Sono storie di donne uccise barbaramente dai loro compagni… una piaga sociale sempre più dilagante in quanto l’elenco dei femminicidi si accresce a vista d’occhio.
Come si evince dagli ultimi fatti di cronaca, gli aguzzini, i carnefici, si nascondono proprio tra le mura domestiche; quelle che, erroneamente, riteniamo le più sicure.
Sono all’ordine del giorno storie di maltrattamenti, abusi, sevizie, umiliazioni, sino agli omicidi nelle modalità più disparate, commessi, con efferatezza, pur di sopprimere la vita della partner o ex compagna.
Tra il 22 e il 23 settembre 2022, Lilia Patranjel è stata uccisa a coltellate dal convivente, con il quale aveva avuto un figlio. Proprio su questo caso, abbiamo degli sconvolgenti aggiornamenti.
Lilia aveva deciso di lasciare l’uomo con il quale conviveva, il rumeno 35enne Alexandru Ianosi. Non ne poteva più della sua inaudita violenza e lo aveva persino denunciato, salvo poi ritirare la querela e bloccare l’iter giudiziario ai danni del suo aguzzino. Ma, proprio intorno alla mezzanotte, tra il 22 e il 23 settembre, la giovane donna è stata uccisa.
Su di lei si è riversata l’ira inaudita di Ianosi che le ha sferrato diverse coltellate, di cui due fatali, al torace e al ventre, nel salotto della loro abitazione in via Mantegna, a Spinea, in provincia di Venezia. Lilia ha cercato di salvarsi, ha provato a difendersi, come mostrano le ferite alle braccia e alle mani, ma non ce l’ha fatta. Finito in carcere, con l’accusa di omicidio volontario aggravato dal legame della convivenza, Alexandru Ianosi si è sempre avvalso della facoltà di non rispondere, sino alla notizia del gesto commesso tra le mura dell’istituto penitenziario in cui è recluso.
Si è conficcato nell’occhio un manico di scopa e, al momento si trova in rianimazione, in prognosi riservata, all’ospedale dell’Angelo.
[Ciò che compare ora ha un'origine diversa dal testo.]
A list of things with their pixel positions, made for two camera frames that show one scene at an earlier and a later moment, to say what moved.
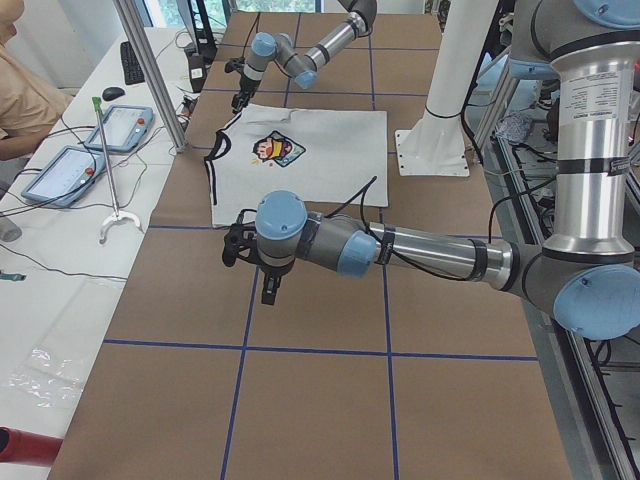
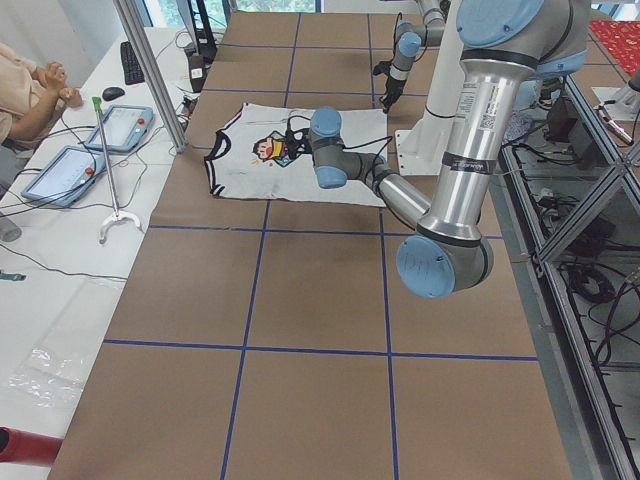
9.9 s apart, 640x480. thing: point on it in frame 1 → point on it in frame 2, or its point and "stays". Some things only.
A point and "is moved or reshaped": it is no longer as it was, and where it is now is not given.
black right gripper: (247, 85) → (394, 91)
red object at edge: (27, 447) stays
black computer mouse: (112, 92) stays
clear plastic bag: (49, 380) stays
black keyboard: (132, 69) stays
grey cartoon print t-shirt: (320, 156) is moved or reshaped
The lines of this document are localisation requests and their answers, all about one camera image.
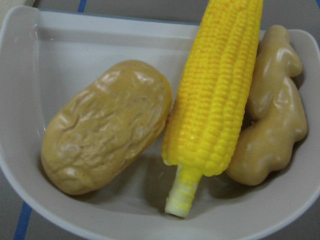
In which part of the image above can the yellow toy corn cob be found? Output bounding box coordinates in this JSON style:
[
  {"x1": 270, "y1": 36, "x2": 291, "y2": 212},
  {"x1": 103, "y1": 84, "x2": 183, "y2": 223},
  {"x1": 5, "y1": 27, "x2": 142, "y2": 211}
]
[{"x1": 161, "y1": 0, "x2": 264, "y2": 218}]

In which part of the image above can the brown toy potato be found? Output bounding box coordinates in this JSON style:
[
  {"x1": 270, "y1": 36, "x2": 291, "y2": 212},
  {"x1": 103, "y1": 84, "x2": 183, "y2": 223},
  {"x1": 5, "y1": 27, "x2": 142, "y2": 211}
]
[{"x1": 41, "y1": 60, "x2": 172, "y2": 196}]

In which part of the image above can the tan toy ginger root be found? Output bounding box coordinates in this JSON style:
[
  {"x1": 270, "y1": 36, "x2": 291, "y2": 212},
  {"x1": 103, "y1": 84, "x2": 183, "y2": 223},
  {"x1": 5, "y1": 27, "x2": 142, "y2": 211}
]
[{"x1": 226, "y1": 25, "x2": 308, "y2": 186}]

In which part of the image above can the beige plastic dustpan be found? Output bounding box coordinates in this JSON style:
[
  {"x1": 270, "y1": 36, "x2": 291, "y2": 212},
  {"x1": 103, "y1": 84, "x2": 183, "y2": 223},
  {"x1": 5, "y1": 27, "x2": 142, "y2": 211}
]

Ovviamente si tratterà di capire se, per davvero, abbia fatto tutto da solo, in quanto i dubbi sono venuti anche a dei medici dell’Ulss. Lo stesso avvocato difensore dell’omicida, Francesco Neri Nardi, ha chiesto di ricevere dal carcere una relazione completa e dettagliata sull’accaduto.
I dubbi sono sorti perché il manico di scopa è stato conficcato molto a fondo nell’occhio e, se per davvero voleva suicidarsi, in quanto assalito dai sensi di colpa per aver ammazzato la moglie, avrebbe scelto una modalità decisamente meno anomala. Le autorità, in questo momento, escludono che il 35enne romeno sia stato vittima di un regolamento di conti.
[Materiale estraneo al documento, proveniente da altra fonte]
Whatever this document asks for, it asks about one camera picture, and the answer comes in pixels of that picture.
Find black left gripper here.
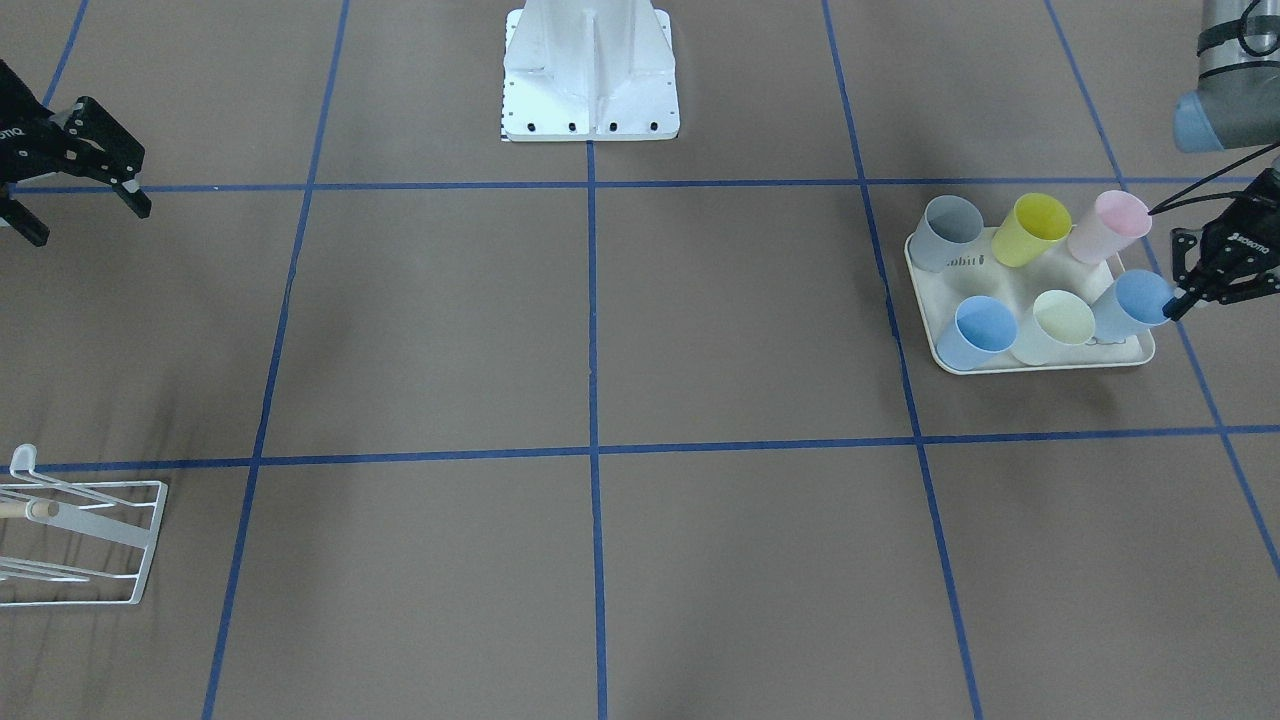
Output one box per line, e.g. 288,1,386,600
1164,168,1279,322

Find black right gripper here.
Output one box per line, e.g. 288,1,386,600
1,63,152,247

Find light blue plastic cup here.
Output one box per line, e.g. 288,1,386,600
1091,269,1174,343

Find pale cream plastic cup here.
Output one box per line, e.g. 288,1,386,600
1011,290,1096,366

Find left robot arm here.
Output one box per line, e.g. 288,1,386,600
1164,1,1279,322

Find pink plastic cup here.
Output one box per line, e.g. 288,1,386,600
1066,190,1153,264

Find yellow plastic cup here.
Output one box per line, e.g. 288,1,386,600
992,192,1073,268

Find grey plastic cup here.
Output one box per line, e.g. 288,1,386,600
906,195,986,273

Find cream plastic tray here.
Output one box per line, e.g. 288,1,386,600
902,227,1156,375

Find white wire cup rack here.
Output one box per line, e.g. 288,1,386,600
1,445,169,609

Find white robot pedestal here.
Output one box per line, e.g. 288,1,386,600
500,1,681,143
Sentendo un servizio al telegiornale, dove veniva chiamato mostro per l’omicidio della compagna, ha ammesso di essersi voluto punire con quel gesto estremo, che lo ha portato in coma per diversi giorni. In maniera ufficiosa, si sarebbe trattato di un episodio di autolesionismo ma troppi sono i dubbi, dal punto di vista medico, che continuano a non convincere, di questo singolare modo di volersi far del male dopo aver accoltellato brutalmente a morte la compagna. Le indagini proseguono per far luce su quanto realmente accaduto.